Two plus years of untangling myself from different corners of the colonial academy and re-learning who I am has been a paradoxical gift. It is only possible because I tore through the early days of the pandemic with an illness that irreversibly changed my body and myself. I am only just now confronting the fact that I came very close to crossing over into the other world. And every day since I am firmly rooting myself into mud and moss and grass and weeds, and willing myself to lead a life that nurtures my body, mind, and spirit, however that is possible while systems collapse around us.

I am ever conscious that others have not had the supports I have. And I am committed to working collectively to make sure we dismantle hierarchies that exploit the most precarious within our workplaces, at a time when employers and institutions are trying to squeeze every last ounce of life out of society.

In a way, reading that post from 2020 feels … unimportant.

What matters more to me now is: how are we traveling together? And are we using all the tools available to us to make sure we collectively flourish?

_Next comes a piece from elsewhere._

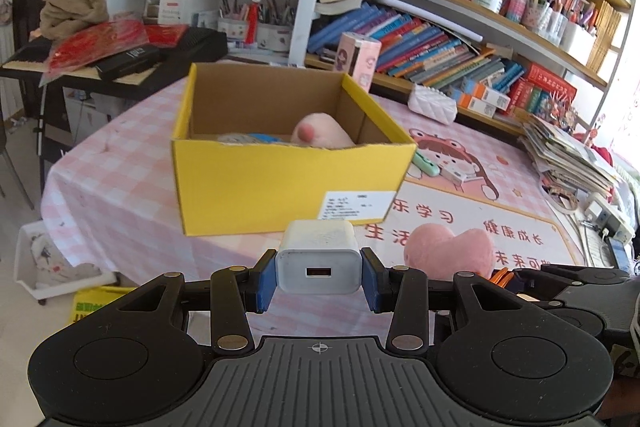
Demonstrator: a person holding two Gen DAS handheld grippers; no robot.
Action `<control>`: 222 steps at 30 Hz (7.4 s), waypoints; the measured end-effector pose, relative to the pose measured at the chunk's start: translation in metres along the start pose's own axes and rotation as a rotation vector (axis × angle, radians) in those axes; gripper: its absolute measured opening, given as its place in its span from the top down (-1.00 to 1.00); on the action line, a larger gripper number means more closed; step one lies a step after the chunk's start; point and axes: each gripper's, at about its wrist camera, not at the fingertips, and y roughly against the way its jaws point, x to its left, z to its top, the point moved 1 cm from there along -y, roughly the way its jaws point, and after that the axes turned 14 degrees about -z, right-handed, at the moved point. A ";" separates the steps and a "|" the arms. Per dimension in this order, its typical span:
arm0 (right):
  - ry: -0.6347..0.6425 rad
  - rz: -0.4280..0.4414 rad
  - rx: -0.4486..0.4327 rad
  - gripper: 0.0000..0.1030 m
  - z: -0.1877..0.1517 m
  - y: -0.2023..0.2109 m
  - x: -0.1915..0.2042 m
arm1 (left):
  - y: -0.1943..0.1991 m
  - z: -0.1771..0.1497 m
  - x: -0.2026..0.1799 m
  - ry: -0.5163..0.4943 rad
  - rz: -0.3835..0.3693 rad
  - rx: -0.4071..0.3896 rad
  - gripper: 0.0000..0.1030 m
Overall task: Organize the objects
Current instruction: 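Lift and carry the charger and pink chick with both tools toward the box, then open the left tool to drop the charger while the right tool releases the chick, then withdraw both open tools from the box back toward the mat, then move the right tool to the small white card box and grasp it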
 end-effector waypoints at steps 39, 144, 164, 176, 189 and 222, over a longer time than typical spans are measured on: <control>0.041 0.075 -0.222 0.02 0.157 -0.065 0.008 | -0.082 0.096 0.051 0.020 0.113 -0.088 0.20; 0.106 -0.117 -0.161 -0.67 0.039 -0.020 0.017 | -0.013 0.009 0.020 -0.116 0.284 -0.054 -0.92; 0.039 -0.172 -0.062 -0.75 -0.017 0.004 0.006 | -0.004 -0.029 0.000 -0.172 0.201 0.054 -0.92; -0.062 -0.288 -0.027 -0.78 -0.036 0.015 -0.035 | -0.026 -0.028 -0.034 -0.261 0.087 0.082 -0.92; -0.133 -0.380 -0.006 -0.82 -0.039 0.015 -0.078 | -0.054 -0.022 -0.064 -0.316 -0.001 0.101 -0.92; -0.144 -0.368 -0.020 -0.77 0.028 -0.056 -0.173 | -0.154 0.036 -0.119 -0.302 -0.056 0.039 -0.92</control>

It feels exhausting to reach this stage in a pandemic and know that we are losing so much every day as dominant western society refuses to enact mutual care, interdependence, and compassion to stop the suffering that both SARS-CoV-2 and the systems of exploitation that shape late stage capitalist imperialism create. But I also feel inimitably hopeful that we will find our way through. And in the face of this, disciplinary boundaries feel so inconsequential. What gives me faith and hope is that, collectively, we have the capacity to build something expansive and life-affirming.

As I say to my students: take what is useful from these systems, and leave the rest behind.

So I don my mask. And head back into the world, with care for those whose lives, like mine, have been irrevocably changed by SARS-CoV-2. Ready to keep building beyond the legacies the colonizers left for us.

I truly wish for 2023 to be a year that supports our interdependence. And helps us imagine and build beautiful and magical homes for ourselves.

kinanaskomitin. <3

Works Cited:

Moreton-Robinson, Aileen. 2015. The White Possessive: Property, Power, and Indigenous Sovereignty. University of Minnesota Press.

One Reply to “from here to there”

  1. Thanks for this Zoe. I love this question: “What matters more to me now is: how are we traveling together? And are we using all the tools available to us to make sure we collectively flourish?”

    You always get me thinking about how we can leave all those dead structures behind–and why we need to do it.